=== RECORDED INFORMATION ===
================

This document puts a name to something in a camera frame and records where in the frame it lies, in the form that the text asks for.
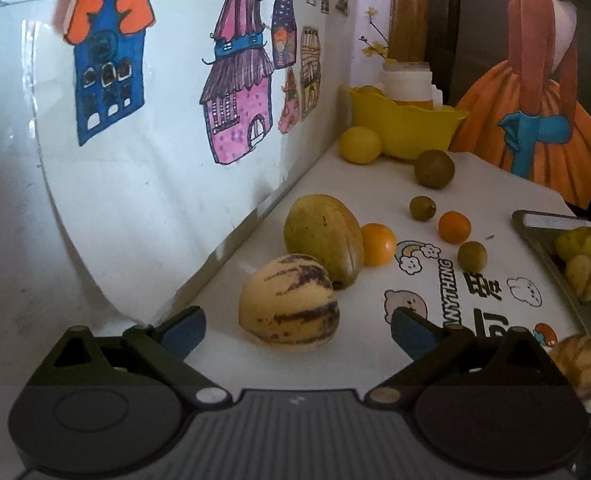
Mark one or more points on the small orange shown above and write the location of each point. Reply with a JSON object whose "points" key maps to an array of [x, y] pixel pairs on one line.
{"points": [[454, 227]]}

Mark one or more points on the brown round fruit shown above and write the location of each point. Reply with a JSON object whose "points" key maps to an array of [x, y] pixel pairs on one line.
{"points": [[434, 170]]}

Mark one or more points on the small striped pepino melon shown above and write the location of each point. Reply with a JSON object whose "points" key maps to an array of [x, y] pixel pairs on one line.
{"points": [[583, 277]]}

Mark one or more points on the yellow fruit in bowl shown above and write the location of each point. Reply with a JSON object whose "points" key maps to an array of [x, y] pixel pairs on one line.
{"points": [[369, 91]]}

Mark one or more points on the large orange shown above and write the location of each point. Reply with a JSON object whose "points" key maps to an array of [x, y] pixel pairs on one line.
{"points": [[379, 246]]}

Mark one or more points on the house drawings poster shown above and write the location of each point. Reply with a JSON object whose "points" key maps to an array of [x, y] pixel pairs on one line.
{"points": [[175, 185]]}

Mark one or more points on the large pale pepino melon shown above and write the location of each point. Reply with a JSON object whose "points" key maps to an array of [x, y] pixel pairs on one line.
{"points": [[289, 305]]}

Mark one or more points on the twig with yellow flowers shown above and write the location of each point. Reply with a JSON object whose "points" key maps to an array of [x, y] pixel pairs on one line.
{"points": [[375, 47]]}

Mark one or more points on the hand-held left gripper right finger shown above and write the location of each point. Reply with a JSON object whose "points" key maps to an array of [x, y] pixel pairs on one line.
{"points": [[410, 332]]}

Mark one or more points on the wooden post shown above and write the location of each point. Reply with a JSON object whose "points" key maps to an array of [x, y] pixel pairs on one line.
{"points": [[410, 10]]}

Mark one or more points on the small green fruit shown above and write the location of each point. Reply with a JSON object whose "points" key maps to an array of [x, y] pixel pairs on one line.
{"points": [[422, 208], [472, 255]]}

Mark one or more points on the white jar with orange contents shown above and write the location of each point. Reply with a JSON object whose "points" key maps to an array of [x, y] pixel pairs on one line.
{"points": [[405, 82]]}

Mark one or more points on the bumpy yellow fruit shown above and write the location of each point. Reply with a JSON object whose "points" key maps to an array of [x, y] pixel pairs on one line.
{"points": [[580, 242]]}

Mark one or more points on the yellow plastic bowl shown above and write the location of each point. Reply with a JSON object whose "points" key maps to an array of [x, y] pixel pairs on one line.
{"points": [[405, 127]]}

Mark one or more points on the metal tray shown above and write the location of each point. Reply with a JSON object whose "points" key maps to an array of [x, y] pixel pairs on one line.
{"points": [[538, 232]]}

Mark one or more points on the white printed table cover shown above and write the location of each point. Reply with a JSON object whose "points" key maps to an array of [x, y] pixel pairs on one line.
{"points": [[495, 195]]}

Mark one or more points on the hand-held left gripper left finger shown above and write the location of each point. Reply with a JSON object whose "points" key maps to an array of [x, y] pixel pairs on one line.
{"points": [[185, 327]]}

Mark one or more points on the painting of orange dress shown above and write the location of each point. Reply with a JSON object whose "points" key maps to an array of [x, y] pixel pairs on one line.
{"points": [[535, 125]]}

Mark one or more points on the round yellow lemon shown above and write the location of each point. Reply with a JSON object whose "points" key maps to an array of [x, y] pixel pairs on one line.
{"points": [[359, 145]]}

================

=== WORK TASK ===
The data above must be written out again without alteration, and the pictures in them must be excluded.

=== SOLUTION TO THIS EXERCISE ===
This document puts a name to something in a camera frame and records where in the frame it lies, in the form that the text asks for.
Mark one or more points on the small orange shown above and write the location of each point. Reply with a JSON object whose "points" key maps to an array of [x, y] pixel pairs on one line.
{"points": [[454, 227]]}

Mark one or more points on the brown round fruit shown above and write the location of each point. Reply with a JSON object whose "points" key maps to an array of [x, y] pixel pairs on one line.
{"points": [[434, 170]]}

Mark one or more points on the small striped pepino melon shown above and write the location of each point. Reply with a JSON object whose "points" key maps to an array of [x, y] pixel pairs on one line.
{"points": [[583, 277]]}

Mark one or more points on the yellow fruit in bowl shown above and write the location of each point. Reply with a JSON object whose "points" key maps to an array of [x, y] pixel pairs on one line.
{"points": [[369, 91]]}

Mark one or more points on the large orange shown above and write the location of each point. Reply with a JSON object whose "points" key maps to an array of [x, y] pixel pairs on one line.
{"points": [[379, 246]]}

Mark one or more points on the house drawings poster shown above and write the location of each point. Reply with a JSON object whose "points" key maps to an array of [x, y] pixel pairs on one line.
{"points": [[175, 185]]}

Mark one or more points on the large pale pepino melon shown above and write the location of each point. Reply with a JSON object whose "points" key maps to an array of [x, y] pixel pairs on one line.
{"points": [[289, 305]]}

Mark one or more points on the twig with yellow flowers shown above and write the location of each point. Reply with a JSON object whose "points" key maps to an array of [x, y] pixel pairs on one line.
{"points": [[375, 47]]}

Mark one or more points on the hand-held left gripper right finger shown above and write the location of each point. Reply with a JSON object whose "points" key maps to an array of [x, y] pixel pairs on one line.
{"points": [[410, 332]]}

Mark one or more points on the wooden post shown above and write the location of each point. Reply with a JSON object whose "points" key maps to an array of [x, y] pixel pairs on one line.
{"points": [[410, 10]]}

Mark one or more points on the small green fruit shown above and write the location of each point. Reply with a JSON object whose "points" key maps to an array of [x, y] pixel pairs on one line.
{"points": [[422, 208], [472, 255]]}

Mark one or more points on the white jar with orange contents shown above and write the location of each point. Reply with a JSON object whose "points" key maps to an array of [x, y] pixel pairs on one line.
{"points": [[405, 82]]}

Mark one or more points on the bumpy yellow fruit shown above and write the location of each point. Reply with a JSON object whose "points" key maps to an array of [x, y] pixel pairs on one line.
{"points": [[580, 242]]}

Mark one or more points on the yellow plastic bowl shown above and write the location of each point. Reply with a JSON object whose "points" key maps to an array of [x, y] pixel pairs on one line.
{"points": [[405, 127]]}

Mark one or more points on the metal tray shown above and write the location of each point. Reply with a JSON object whose "points" key maps to an array of [x, y] pixel pairs on one line.
{"points": [[538, 232]]}

Mark one or more points on the white printed table cover shown above and write the location of each point. Reply with a JSON object whose "points" key maps to an array of [x, y] pixel pairs on one line.
{"points": [[495, 195]]}

Mark one or more points on the hand-held left gripper left finger shown above and write the location of each point. Reply with a JSON object whose "points" key maps to an array of [x, y] pixel pairs on one line.
{"points": [[185, 327]]}

Mark one or more points on the painting of orange dress shown above and write the location of each point. Reply with a JSON object whose "points" key maps to an array of [x, y] pixel pairs on one line.
{"points": [[535, 125]]}

Mark one or more points on the round yellow lemon shown above and write the location of each point. Reply with a JSON object whose "points" key maps to an array of [x, y] pixel pairs on one line.
{"points": [[359, 145]]}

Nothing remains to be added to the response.